This collection of papers might be the most siginifcant contribution in the work towards a holist approach to all the sciences. It advances what Hegel set as his primary goal, which was to develop a ‘Logic of Change’ to take over where Formal Logic had always failed - during interludes of significant qualitative change.
Even 200 years ago Hegel had identified crises in many disciplines where the prior assumptions and principles on which they were based, had run out of steam, and were beginning to come apart at the seams. He, in particular, recognised the appearance of what he termed Dichotomous Pairs - which were principles that though effective in certain areas, were in fact, mutually contradictory, and could therefore never be unified into a single principle covering both. Indeed, though crises may be considered to be typically of short duration, Hegel realised that such situations could persist for very long periods. Man learned to switch between the Dichotomous Pairs to use whichever principle worked in a given situation.

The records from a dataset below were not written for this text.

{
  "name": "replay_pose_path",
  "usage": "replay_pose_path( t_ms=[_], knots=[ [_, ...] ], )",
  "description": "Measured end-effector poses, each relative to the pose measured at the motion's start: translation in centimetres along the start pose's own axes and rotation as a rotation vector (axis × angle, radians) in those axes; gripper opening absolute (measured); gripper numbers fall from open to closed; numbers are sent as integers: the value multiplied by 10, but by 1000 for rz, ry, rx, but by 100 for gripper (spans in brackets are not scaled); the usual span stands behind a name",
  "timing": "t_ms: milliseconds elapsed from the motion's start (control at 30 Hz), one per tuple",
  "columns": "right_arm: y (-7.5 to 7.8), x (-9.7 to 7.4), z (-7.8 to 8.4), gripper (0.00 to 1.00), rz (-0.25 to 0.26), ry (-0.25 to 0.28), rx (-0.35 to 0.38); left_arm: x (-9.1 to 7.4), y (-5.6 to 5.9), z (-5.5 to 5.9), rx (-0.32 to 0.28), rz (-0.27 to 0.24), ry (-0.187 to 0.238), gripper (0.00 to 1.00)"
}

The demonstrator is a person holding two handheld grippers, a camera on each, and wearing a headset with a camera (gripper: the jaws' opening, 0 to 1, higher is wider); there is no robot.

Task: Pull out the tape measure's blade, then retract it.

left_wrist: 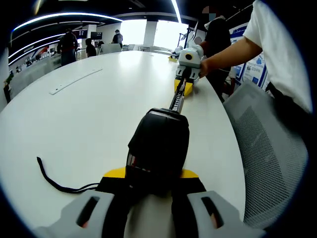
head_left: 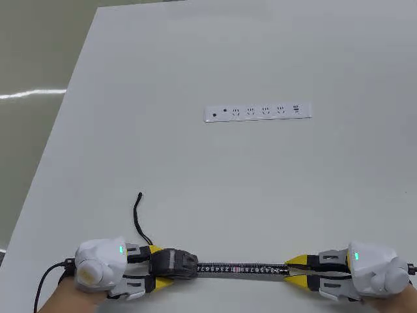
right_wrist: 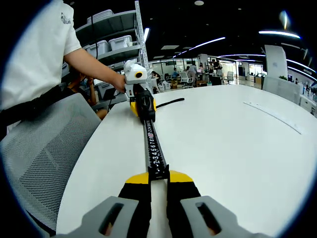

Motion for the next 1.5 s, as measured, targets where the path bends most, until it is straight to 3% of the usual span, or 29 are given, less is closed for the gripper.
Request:
replay_pose_path(
  t_ms=[1500],
  knots=[
    [8, -39, 18, 7, 30, -17, 35, 1, 0, 1, -1, -4, -3, 29]
  ],
)
Point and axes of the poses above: the centre of the closed fingertips' face, and the gripper's own axes: x roughly forward along the fingers, y roughly to its right, z roughly out of its underside, the point moved 2 cm from there along -x, roughly backward along the fingers, and after that the axes turned 3 degrees about -y, right-handed, at the moved point
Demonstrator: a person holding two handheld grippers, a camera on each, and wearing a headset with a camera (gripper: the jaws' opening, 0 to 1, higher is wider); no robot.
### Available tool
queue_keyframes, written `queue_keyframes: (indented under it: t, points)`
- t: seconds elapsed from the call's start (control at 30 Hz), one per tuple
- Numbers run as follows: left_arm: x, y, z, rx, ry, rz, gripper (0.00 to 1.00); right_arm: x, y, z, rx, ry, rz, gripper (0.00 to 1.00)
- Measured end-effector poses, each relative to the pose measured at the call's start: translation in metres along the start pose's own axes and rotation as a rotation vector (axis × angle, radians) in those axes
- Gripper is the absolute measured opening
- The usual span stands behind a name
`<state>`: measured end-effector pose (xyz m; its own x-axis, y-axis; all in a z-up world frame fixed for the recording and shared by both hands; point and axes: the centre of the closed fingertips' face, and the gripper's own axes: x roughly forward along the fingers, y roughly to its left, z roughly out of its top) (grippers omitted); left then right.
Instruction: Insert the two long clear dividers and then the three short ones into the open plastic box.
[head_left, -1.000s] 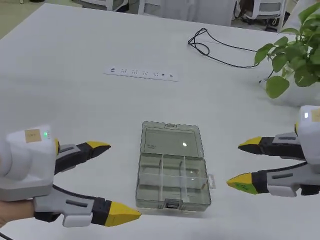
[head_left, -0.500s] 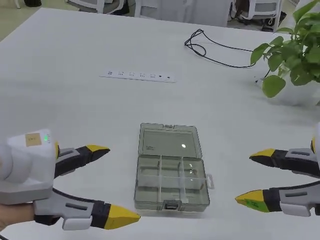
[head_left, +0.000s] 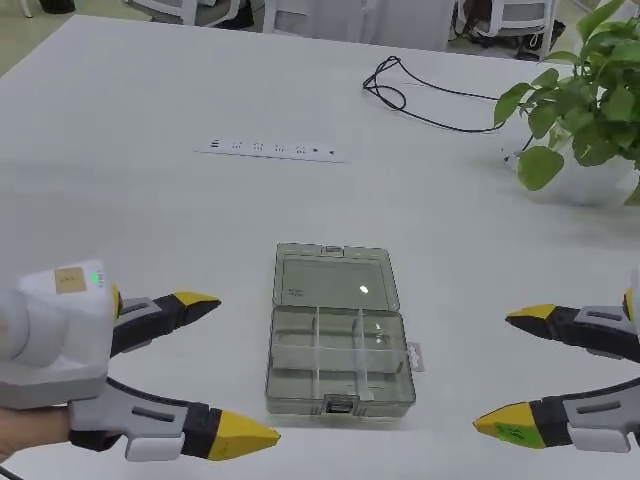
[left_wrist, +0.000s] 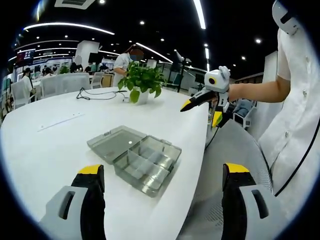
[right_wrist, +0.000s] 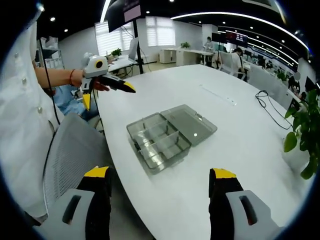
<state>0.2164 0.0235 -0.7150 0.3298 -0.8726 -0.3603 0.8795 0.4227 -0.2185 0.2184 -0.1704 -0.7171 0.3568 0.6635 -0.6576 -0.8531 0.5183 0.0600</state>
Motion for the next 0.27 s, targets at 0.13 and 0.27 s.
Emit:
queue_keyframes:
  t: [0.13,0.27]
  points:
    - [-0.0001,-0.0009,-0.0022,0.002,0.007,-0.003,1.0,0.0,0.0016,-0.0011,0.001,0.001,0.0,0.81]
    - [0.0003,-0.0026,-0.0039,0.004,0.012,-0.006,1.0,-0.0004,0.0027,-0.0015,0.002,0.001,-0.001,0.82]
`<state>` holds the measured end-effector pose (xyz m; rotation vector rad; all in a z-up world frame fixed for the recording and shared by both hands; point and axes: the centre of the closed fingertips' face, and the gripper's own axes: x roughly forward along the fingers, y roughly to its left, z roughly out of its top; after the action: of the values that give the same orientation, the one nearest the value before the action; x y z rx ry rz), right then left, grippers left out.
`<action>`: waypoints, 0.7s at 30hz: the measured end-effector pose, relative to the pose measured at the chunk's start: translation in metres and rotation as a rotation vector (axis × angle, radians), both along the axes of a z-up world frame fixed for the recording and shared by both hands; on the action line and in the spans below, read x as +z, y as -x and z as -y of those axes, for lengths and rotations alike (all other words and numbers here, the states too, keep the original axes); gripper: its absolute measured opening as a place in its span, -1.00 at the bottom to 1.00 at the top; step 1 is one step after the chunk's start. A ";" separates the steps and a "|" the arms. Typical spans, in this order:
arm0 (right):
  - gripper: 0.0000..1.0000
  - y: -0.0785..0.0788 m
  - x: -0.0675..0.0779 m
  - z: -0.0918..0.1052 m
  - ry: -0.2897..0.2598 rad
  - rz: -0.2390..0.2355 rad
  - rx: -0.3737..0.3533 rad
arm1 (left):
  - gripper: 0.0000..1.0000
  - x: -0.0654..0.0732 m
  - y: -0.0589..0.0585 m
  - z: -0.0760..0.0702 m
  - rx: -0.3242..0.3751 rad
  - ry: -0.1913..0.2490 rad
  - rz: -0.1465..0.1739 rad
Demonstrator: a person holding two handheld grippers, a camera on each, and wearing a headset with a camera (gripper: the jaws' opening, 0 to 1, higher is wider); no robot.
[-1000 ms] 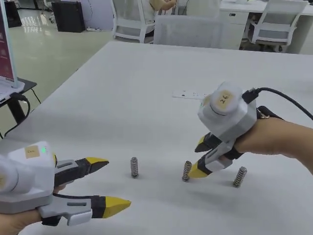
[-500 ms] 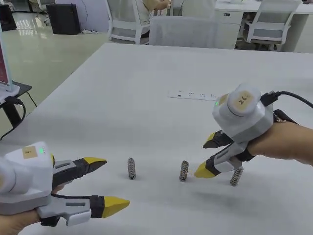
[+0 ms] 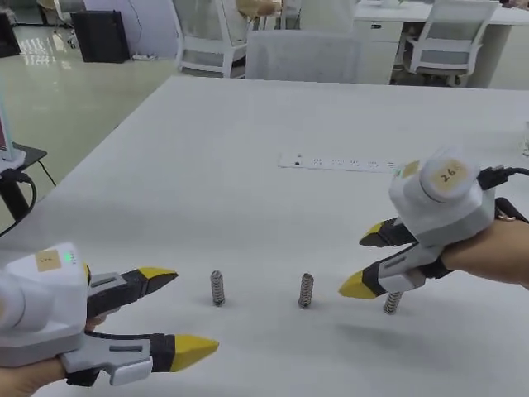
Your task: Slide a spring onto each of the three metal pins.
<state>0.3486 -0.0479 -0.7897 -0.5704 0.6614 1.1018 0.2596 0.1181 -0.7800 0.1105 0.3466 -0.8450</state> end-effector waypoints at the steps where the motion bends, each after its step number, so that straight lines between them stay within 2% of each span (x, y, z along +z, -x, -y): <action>1: 0.09 -0.001 0.001 0.002 -0.010 0.004 -0.010 | 0.30 0.000 0.000 0.000 -0.001 -0.001 -0.001; 9: 0.19 -0.003 0.001 0.016 -0.043 0.016 -0.050 | 0.31 0.000 0.000 0.002 -0.004 -0.003 -0.003; 21: 0.33 0.004 0.001 0.038 -0.089 0.035 -0.102 | 0.33 0.001 0.000 0.003 -0.002 0.006 -0.004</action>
<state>0.3451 -0.0861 -0.7888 -0.4735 0.6015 1.0179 0.2599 0.1147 -0.7793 0.1032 0.3481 -0.8480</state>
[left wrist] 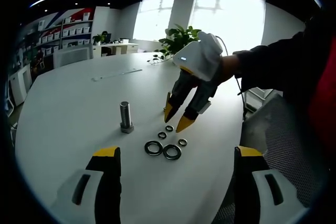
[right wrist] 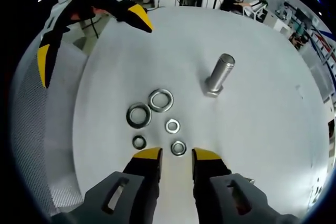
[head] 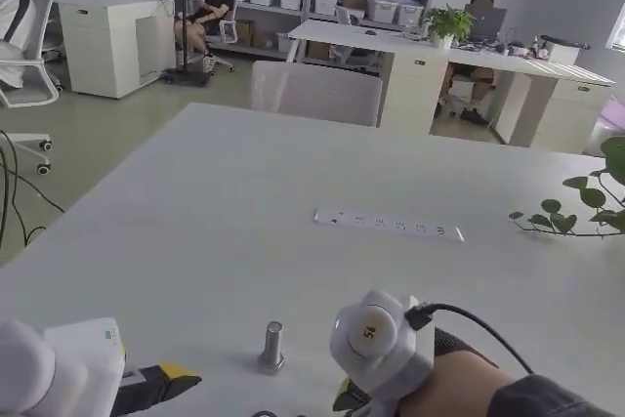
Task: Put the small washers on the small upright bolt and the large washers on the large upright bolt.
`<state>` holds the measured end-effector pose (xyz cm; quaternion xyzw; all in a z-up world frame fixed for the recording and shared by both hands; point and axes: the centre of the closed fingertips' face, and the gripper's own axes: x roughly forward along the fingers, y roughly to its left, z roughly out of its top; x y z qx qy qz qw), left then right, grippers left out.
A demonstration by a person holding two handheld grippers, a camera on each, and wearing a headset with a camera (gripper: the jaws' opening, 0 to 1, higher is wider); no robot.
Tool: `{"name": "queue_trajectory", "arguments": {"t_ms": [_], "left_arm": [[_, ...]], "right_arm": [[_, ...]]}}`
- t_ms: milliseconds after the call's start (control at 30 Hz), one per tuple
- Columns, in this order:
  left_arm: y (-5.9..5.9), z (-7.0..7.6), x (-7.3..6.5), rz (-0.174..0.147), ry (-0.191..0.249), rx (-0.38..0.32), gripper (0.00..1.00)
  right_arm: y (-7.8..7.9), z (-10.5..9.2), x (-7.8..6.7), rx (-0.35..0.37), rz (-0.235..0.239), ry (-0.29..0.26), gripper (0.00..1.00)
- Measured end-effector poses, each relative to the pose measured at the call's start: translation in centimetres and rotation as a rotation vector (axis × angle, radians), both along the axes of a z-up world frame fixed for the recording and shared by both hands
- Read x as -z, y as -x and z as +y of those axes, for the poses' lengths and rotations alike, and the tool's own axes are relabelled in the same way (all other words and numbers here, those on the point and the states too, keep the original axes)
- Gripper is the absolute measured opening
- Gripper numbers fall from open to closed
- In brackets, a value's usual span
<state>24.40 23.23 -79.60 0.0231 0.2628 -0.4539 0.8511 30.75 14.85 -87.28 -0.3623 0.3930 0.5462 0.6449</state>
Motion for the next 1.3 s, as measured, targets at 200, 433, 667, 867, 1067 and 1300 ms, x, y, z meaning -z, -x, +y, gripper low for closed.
{"name": "queue_trajectory", "arguments": {"t_ms": [200, 433, 667, 867, 1067, 1300], "left_arm": [[0.02, 0.18, 0.16, 0.002, 0.002, -0.005, 0.89], [0.06, 0.31, 0.20, 0.002, 0.004, -0.008, 0.89], [0.01, 0.37, 0.20, 0.000, 0.009, -0.010, 0.89], [0.10, 0.48, 0.18, 0.000, 0.011, -0.013, 0.89], [0.08, 0.55, 0.22, 0.001, 0.012, -0.014, 0.89], [0.03, 0.55, 0.36, 0.001, 0.015, -0.015, 0.89]], "right_arm": [[0.01, 0.00, 0.37, -0.016, -0.004, 0.025, 0.23], [-0.03, 0.24, 0.43, -0.030, -0.006, 0.038, 0.21], [0.02, 0.27, 0.47, -0.031, -0.001, 0.050, 0.19], [-0.02, 0.32, 0.49, -0.019, 0.016, 0.050, 0.19], [-0.09, 0.28, 0.52, -0.016, 0.019, 0.054, 0.17], [0.00, 0.30, 0.59, -0.031, 0.011, 0.064, 0.16]]}}
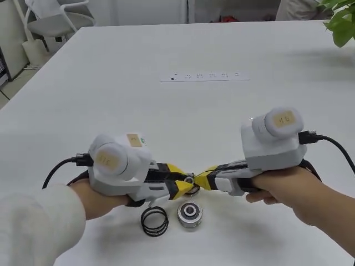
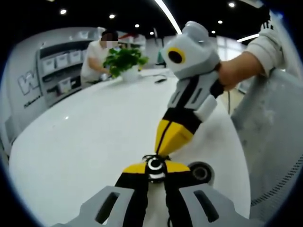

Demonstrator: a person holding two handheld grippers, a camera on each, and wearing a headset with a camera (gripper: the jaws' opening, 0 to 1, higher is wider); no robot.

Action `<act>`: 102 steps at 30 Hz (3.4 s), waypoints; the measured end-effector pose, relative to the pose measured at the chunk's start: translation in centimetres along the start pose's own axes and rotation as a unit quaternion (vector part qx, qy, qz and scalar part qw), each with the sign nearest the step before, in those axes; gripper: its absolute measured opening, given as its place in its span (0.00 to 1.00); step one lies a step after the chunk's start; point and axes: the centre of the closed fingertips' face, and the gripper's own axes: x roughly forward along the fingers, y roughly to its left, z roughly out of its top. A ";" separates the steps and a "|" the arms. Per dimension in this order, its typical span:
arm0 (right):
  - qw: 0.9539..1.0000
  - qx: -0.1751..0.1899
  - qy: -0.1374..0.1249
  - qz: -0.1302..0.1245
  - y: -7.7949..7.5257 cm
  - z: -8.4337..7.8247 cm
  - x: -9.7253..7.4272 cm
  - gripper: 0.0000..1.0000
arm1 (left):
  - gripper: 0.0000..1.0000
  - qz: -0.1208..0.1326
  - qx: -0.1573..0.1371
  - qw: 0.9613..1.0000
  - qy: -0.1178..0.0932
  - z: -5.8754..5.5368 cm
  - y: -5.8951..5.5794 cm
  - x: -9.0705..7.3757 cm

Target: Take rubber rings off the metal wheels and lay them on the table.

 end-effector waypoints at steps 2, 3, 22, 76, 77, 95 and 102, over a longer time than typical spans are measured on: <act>1.000 -0.019 -0.012 0.009 0.7 0.7 0.1 0.00 | 0.13 0.000 0.000 1.000 0.000 0.0 0.0 0.0; 1.000 -0.008 -0.019 0.009 0.7 1.2 0.2 0.00 | 0.13 0.000 -0.001 1.000 0.000 0.0 0.0 0.0; 0.999 0.025 -0.035 -0.007 -0.2 1.9 -1.1 0.00 | 0.34 -0.024 -0.017 1.000 0.009 1.7 -0.2 -2.7; 0.995 0.040 0.000 0.093 7.9 1.1 1.5 0.00 | 0.80 0.148 -0.097 0.982 -0.071 -0.8 -2.7 -23.0; 0.995 0.038 0.003 0.092 7.9 0.9 1.6 0.00 | 0.80 0.149 -0.100 0.981 -0.074 -0.8 -2.7 -23.1; 0.996 0.023 0.034 0.081 7.5 -1.1 2.4 0.00 | 0.78 0.155 -0.112 0.978 -0.079 -0.8 -2.5 -22.8; 0.995 0.036 0.034 0.087 7.7 -1.0 2.4 0.00 | 0.78 0.158 -0.114 0.977 -0.080 -0.9 -2.3 -23.0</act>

Hegel argued that by such methods, real understanding had been brought to a halt, and that any solution gained by such switching was merely pragmatic and needed to be transcended. He insisted they should be addressed with a view to revealing, criticising and ultimately replacing the assumptions on which they were based, resolving the impasse to a new level. This was Dialectical Reasoning, and the transcending to a new level was termed an Emergence.
The papers in this issue attempt to outline these methods in eight different disciplines, occasionally being profound enough to demolish the older methods of analysis and attempted understanding, for a more comprehensive approach that covers not only periods of stability, but crucially, the transforming interludes that we term Emergences.